What is needed - From the entries that follow, copy every line with the word "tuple".

Entries provided -
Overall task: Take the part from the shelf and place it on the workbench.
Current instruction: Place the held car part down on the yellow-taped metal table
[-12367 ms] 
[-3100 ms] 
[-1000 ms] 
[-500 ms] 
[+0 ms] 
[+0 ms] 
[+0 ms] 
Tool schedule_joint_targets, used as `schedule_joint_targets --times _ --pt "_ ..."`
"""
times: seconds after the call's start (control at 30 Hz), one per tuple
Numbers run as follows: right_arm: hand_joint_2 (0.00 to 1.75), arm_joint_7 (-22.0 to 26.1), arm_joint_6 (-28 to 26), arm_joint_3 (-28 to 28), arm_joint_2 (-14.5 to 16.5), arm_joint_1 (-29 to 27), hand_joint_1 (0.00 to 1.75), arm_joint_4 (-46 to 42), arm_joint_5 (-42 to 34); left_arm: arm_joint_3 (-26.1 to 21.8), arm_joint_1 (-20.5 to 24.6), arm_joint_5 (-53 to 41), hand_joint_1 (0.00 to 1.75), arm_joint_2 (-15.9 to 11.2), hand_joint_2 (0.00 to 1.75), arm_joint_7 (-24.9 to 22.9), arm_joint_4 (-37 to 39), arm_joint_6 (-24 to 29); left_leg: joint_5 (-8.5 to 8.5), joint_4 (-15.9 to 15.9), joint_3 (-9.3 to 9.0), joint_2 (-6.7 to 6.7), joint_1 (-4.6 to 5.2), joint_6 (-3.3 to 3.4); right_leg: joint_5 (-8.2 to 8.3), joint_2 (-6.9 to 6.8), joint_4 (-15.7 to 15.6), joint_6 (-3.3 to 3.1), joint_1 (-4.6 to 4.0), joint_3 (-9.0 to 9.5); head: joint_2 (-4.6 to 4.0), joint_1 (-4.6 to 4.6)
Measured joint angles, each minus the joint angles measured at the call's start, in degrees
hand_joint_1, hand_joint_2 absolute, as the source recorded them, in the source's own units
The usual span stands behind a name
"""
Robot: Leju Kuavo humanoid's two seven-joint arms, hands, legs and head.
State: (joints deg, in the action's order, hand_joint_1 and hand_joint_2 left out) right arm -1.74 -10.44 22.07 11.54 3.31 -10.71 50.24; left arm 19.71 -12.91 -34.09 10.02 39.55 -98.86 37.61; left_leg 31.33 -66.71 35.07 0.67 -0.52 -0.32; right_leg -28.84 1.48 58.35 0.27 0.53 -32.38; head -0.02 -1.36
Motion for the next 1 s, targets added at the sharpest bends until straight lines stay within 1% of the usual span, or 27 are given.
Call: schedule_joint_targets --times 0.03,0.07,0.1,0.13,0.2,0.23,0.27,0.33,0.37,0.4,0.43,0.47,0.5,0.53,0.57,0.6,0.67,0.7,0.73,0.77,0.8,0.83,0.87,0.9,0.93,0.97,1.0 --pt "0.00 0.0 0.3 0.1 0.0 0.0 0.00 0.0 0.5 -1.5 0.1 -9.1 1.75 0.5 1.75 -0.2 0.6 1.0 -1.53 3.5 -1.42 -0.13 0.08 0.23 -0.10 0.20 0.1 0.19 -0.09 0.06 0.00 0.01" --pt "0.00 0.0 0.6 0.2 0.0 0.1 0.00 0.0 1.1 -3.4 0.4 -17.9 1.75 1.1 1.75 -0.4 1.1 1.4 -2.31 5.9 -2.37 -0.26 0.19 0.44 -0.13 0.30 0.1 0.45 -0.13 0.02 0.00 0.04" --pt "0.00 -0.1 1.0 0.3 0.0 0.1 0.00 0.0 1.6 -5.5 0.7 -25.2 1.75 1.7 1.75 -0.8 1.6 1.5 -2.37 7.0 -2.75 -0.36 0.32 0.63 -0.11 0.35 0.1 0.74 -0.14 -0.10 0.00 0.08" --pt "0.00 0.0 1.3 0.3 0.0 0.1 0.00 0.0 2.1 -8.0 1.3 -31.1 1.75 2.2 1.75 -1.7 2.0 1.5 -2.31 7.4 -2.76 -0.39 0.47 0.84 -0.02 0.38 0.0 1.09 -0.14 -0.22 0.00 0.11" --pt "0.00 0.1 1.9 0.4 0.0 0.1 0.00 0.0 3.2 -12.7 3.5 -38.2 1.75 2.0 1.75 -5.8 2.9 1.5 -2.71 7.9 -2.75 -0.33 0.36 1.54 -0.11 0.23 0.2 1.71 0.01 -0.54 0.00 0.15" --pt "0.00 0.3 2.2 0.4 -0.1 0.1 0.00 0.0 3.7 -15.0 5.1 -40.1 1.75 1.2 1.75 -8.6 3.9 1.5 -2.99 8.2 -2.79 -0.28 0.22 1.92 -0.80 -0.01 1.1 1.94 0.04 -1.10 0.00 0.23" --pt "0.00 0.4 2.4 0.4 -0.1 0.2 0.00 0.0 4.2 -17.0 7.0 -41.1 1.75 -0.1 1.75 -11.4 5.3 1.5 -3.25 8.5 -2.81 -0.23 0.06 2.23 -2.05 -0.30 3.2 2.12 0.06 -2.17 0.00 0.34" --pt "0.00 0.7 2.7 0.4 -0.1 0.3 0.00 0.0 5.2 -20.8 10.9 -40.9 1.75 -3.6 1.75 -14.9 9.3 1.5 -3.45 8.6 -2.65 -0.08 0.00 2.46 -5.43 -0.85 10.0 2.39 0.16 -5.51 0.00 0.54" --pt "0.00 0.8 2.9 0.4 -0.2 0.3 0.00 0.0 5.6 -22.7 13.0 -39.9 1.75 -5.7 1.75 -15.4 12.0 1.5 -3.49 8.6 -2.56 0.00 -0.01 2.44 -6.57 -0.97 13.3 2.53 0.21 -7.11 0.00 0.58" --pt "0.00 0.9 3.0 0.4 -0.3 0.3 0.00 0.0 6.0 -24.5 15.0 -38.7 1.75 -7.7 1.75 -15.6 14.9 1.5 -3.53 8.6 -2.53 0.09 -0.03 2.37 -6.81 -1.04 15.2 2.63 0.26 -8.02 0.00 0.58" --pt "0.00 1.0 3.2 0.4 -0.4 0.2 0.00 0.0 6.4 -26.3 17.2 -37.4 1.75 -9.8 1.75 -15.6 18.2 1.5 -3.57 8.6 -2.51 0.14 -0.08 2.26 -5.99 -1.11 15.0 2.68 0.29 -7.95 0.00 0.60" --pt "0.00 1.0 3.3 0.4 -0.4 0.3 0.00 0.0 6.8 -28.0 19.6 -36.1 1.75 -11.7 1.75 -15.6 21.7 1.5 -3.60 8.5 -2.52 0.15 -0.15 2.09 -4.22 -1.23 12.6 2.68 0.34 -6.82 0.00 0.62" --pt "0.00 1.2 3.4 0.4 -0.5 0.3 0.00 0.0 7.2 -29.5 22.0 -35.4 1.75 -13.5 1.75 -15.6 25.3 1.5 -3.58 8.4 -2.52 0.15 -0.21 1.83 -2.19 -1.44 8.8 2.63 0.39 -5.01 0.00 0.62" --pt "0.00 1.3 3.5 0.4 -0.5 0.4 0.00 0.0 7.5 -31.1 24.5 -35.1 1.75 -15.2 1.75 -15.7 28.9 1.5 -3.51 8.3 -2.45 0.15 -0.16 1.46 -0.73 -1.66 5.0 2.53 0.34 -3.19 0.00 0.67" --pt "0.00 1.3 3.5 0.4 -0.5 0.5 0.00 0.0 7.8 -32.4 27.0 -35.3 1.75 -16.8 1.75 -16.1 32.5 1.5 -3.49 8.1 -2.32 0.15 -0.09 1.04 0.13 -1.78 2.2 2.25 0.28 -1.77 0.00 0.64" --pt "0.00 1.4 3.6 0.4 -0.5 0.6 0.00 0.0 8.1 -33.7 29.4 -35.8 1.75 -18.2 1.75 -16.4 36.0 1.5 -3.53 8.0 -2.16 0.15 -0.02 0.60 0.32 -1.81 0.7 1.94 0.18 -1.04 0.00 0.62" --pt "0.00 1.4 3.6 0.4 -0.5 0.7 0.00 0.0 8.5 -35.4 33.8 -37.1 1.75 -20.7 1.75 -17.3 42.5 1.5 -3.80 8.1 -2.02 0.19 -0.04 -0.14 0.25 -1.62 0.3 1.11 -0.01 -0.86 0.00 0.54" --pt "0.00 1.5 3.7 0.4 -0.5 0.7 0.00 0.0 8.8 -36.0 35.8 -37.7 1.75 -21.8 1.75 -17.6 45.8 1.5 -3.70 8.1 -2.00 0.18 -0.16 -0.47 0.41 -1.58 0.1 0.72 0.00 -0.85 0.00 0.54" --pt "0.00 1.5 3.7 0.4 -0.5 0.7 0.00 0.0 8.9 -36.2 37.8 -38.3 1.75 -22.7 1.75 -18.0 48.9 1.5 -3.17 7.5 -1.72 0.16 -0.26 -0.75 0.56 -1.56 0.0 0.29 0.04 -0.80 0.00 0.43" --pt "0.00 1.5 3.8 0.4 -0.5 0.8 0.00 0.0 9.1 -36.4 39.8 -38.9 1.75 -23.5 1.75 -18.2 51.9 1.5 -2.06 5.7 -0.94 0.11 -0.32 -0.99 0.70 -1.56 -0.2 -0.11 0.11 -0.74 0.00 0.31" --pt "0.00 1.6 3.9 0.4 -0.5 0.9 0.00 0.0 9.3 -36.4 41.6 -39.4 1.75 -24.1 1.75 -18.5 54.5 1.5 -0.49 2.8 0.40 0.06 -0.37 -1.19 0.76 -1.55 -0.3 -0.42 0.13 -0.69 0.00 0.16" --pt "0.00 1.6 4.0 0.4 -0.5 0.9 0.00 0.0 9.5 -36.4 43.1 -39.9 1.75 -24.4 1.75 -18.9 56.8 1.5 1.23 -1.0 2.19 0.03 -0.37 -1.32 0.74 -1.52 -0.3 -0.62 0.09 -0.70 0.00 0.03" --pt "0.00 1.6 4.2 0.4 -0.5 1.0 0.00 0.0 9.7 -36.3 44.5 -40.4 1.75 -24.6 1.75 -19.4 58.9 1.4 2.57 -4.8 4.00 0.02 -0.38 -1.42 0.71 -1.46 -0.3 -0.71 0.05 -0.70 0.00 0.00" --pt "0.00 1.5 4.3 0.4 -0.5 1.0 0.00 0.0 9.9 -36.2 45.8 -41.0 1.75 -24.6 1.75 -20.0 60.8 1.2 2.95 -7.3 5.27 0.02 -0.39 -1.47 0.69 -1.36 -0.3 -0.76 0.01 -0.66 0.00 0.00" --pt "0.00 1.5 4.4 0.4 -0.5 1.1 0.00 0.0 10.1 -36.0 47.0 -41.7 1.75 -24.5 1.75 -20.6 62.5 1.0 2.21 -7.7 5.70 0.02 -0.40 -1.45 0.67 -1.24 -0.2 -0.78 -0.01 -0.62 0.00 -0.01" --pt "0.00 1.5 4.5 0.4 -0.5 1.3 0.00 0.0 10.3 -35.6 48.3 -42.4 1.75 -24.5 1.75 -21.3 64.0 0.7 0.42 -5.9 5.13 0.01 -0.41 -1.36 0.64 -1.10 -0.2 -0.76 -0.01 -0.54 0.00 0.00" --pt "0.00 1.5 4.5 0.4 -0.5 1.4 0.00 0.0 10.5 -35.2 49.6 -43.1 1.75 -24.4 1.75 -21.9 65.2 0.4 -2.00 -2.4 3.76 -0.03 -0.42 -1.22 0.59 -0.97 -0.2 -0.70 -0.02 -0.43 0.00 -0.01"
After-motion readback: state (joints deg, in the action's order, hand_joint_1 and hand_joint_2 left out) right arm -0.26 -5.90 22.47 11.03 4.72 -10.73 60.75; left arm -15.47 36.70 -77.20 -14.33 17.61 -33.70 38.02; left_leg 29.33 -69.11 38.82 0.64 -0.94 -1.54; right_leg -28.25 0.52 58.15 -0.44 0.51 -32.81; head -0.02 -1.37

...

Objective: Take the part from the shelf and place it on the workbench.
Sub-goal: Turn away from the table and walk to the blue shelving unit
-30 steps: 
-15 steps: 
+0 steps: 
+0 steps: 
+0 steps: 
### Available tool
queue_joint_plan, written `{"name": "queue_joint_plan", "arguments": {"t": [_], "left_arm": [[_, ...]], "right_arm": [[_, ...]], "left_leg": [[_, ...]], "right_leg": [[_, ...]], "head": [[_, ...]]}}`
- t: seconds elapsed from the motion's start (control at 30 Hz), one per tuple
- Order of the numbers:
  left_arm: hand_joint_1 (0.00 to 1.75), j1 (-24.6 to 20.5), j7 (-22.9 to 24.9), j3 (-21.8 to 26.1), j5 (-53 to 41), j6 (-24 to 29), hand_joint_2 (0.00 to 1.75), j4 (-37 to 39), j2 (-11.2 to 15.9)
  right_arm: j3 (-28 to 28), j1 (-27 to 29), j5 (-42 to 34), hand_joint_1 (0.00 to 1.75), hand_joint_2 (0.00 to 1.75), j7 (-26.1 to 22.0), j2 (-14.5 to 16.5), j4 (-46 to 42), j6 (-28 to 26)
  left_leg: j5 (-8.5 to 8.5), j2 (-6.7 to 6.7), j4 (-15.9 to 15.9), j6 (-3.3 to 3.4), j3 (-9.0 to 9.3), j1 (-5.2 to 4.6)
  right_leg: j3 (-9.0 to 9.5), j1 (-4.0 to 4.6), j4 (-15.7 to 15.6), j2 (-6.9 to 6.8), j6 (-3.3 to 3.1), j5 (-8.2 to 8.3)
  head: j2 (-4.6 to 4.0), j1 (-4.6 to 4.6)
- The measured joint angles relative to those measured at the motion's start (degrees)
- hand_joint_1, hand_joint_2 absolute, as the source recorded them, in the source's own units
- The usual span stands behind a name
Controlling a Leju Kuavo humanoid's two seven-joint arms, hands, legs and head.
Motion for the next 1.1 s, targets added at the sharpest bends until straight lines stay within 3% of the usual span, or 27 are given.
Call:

Problem solution -
times: seconds after the call's start (control at 30 Hz), one per tuple
- t: seconds elapsed from the motion's start (control at 30 Hz), one per tuple

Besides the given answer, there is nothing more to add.